• **WHAT IS REQUIRED**
The output is the lines below from the one with "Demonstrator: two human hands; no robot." through the one with "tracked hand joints", both included, printed exactly and with no other line.

• **DATA SHOWN**
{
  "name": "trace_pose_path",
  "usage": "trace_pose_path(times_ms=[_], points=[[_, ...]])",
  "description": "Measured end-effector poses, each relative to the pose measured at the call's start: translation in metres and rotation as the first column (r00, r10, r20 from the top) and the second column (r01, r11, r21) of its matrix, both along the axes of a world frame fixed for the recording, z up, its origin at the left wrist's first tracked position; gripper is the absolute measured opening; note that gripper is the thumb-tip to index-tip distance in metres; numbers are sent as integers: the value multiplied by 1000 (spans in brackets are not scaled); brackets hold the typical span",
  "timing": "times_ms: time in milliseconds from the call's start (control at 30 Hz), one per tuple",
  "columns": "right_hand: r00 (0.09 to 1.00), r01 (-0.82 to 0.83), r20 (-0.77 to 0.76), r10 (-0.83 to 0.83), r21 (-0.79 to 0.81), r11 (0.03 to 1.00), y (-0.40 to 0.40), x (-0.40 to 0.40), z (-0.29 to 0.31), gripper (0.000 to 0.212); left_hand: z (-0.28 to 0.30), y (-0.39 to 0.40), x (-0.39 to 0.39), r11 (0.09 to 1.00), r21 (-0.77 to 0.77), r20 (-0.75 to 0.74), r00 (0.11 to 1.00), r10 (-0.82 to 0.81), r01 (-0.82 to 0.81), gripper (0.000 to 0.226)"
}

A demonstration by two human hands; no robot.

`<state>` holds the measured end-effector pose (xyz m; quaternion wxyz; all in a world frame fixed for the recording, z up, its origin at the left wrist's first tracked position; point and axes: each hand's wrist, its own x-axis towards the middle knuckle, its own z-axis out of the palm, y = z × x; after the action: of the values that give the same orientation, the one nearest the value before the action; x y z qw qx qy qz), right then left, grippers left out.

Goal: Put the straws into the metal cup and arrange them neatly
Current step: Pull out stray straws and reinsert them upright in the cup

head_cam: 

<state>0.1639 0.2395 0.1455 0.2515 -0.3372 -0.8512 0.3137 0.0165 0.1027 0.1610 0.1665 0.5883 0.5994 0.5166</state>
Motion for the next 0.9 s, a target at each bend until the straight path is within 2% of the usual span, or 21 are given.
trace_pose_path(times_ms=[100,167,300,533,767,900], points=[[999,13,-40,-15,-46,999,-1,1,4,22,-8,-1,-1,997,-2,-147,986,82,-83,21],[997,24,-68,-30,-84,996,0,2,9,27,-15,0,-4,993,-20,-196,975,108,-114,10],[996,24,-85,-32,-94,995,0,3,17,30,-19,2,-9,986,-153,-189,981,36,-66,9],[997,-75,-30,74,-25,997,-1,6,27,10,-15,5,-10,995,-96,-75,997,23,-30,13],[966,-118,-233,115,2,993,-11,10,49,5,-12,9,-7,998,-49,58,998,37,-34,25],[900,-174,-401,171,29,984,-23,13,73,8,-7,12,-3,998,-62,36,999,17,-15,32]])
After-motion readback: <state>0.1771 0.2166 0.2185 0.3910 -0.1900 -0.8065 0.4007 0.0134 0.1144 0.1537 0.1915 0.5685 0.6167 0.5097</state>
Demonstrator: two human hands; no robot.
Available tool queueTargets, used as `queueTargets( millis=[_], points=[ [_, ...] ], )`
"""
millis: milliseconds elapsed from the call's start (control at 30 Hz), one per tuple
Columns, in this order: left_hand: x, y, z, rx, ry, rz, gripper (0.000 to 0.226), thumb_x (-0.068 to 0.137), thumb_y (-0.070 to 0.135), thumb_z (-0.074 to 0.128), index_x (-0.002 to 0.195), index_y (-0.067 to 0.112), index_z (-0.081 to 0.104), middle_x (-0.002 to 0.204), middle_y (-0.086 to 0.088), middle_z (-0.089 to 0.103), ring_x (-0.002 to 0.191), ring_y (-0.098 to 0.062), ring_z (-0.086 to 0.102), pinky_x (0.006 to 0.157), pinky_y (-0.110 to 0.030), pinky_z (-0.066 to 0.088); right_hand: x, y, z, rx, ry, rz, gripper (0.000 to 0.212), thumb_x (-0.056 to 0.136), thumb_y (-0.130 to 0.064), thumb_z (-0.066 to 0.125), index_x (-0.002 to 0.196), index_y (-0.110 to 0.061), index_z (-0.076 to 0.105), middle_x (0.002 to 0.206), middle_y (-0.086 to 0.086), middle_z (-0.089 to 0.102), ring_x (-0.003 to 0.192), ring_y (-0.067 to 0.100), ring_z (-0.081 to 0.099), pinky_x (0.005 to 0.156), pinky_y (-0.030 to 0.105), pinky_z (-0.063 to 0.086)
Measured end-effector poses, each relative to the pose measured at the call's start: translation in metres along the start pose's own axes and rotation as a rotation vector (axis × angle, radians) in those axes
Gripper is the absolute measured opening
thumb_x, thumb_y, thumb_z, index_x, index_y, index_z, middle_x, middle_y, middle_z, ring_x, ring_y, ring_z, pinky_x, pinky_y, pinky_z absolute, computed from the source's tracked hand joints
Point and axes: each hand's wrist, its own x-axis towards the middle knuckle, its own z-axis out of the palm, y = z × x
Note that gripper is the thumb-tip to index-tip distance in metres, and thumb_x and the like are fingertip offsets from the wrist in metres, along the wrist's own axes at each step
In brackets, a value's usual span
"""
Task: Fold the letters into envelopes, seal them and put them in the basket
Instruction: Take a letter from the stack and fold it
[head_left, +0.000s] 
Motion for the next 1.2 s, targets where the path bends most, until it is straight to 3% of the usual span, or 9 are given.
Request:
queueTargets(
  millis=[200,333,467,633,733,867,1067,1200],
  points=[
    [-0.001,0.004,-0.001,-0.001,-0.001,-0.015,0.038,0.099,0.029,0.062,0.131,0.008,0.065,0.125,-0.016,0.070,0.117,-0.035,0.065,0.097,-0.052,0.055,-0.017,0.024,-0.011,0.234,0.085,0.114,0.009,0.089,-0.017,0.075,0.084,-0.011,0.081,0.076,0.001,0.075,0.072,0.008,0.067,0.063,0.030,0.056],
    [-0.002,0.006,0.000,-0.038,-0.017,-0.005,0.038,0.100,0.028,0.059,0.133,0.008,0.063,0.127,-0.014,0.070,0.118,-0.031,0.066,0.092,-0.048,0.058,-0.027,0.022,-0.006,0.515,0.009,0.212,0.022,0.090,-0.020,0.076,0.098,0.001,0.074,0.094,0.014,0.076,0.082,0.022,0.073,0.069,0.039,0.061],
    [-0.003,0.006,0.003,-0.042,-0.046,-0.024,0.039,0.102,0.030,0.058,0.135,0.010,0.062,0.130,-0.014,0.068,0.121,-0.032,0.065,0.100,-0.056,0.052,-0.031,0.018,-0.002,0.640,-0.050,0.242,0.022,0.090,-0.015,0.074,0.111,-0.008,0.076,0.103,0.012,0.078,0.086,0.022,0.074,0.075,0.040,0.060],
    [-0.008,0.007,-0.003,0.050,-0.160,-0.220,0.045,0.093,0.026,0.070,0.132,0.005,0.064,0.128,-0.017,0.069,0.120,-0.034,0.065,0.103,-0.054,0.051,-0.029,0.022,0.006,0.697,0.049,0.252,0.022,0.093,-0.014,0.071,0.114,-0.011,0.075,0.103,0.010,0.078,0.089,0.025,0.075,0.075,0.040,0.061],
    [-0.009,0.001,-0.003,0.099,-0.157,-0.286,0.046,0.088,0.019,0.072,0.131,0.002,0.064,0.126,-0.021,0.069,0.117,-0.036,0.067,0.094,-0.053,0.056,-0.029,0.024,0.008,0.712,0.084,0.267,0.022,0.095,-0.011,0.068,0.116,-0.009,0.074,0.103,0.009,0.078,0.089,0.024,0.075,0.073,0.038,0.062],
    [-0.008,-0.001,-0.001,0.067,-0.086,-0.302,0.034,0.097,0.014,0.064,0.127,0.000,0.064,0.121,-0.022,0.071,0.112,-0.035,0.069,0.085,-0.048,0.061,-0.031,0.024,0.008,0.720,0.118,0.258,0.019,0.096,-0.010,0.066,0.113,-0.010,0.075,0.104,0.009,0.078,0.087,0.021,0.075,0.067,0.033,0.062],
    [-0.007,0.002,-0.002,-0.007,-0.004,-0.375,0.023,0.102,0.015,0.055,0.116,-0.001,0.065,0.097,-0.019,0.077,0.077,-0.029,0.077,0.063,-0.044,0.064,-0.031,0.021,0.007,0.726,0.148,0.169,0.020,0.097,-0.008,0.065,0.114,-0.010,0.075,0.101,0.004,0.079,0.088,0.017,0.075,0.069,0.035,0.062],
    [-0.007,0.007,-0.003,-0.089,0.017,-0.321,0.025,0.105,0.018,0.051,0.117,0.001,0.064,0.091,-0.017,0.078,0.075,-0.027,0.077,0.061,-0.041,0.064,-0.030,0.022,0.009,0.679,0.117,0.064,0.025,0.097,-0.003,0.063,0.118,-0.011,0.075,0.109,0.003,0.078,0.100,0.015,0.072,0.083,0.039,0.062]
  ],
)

• **SOLUTION TO THIS PROBLEM**
Demonstrator: two human hands; no robot.
Available tool queueTargets, used as `queueTargets( millis=[_], points=[ [_, ...] ], )`
"""
millis: milliseconds elapsed from the call's start (control at 30 Hz), one per tuple
Columns, in this order: left_hand: x, y, z, rx, ry, rz, gripper (0.000 to 0.226), thumb_x (-0.068 to 0.137), thumb_y (-0.070 to 0.135), thumb_z (-0.074 to 0.128), index_x (-0.002 to 0.195), index_y (-0.067 to 0.112), index_z (-0.081 to 0.104), middle_x (-0.002 to 0.204), middle_y (-0.086 to 0.088), middle_z (-0.089 to 0.103), ring_x (-0.002 to 0.191), ring_y (-0.098 to 0.062), ring_z (-0.086 to 0.102), pinky_x (0.006 to 0.157), pinky_y (-0.110 to 0.030), pinky_z (-0.066 to 0.088); right_hand: x, y, z, rx, ry, rz, gripper (0.000 to 0.212), thumb_x (-0.056 to 0.136), thumb_y (-0.130 to 0.064), thumb_z (-0.066 to 0.125), index_x (-0.002 to 0.196), index_y (-0.110 to 0.061), index_z (-0.076 to 0.105), middle_x (0.002 to 0.206), middle_y (-0.086 to 0.086), middle_z (-0.089 to 0.102), ring_x (-0.003 to 0.192), ring_y (-0.067 to 0.100), ring_z (-0.081 to 0.099), pinky_x (0.005 to 0.156), pinky_y (-0.030 to 0.105), pinky_z (-0.063 to 0.086)
Measured end-effector poses, each relative to the pose measured at the call's start: translation in metres along the start pose's own axes and rotation as a rotation vector (axis × angle, radians) in those axes
Gripper is the absolute measured opening
thumb_x, thumb_y, thumb_z, index_x, index_y, index_z, middle_x, middle_y, middle_z, ring_x, ring_y, ring_z, pinky_x, pinky_y, pinky_z absolute, computed from the source's tracked hand joints

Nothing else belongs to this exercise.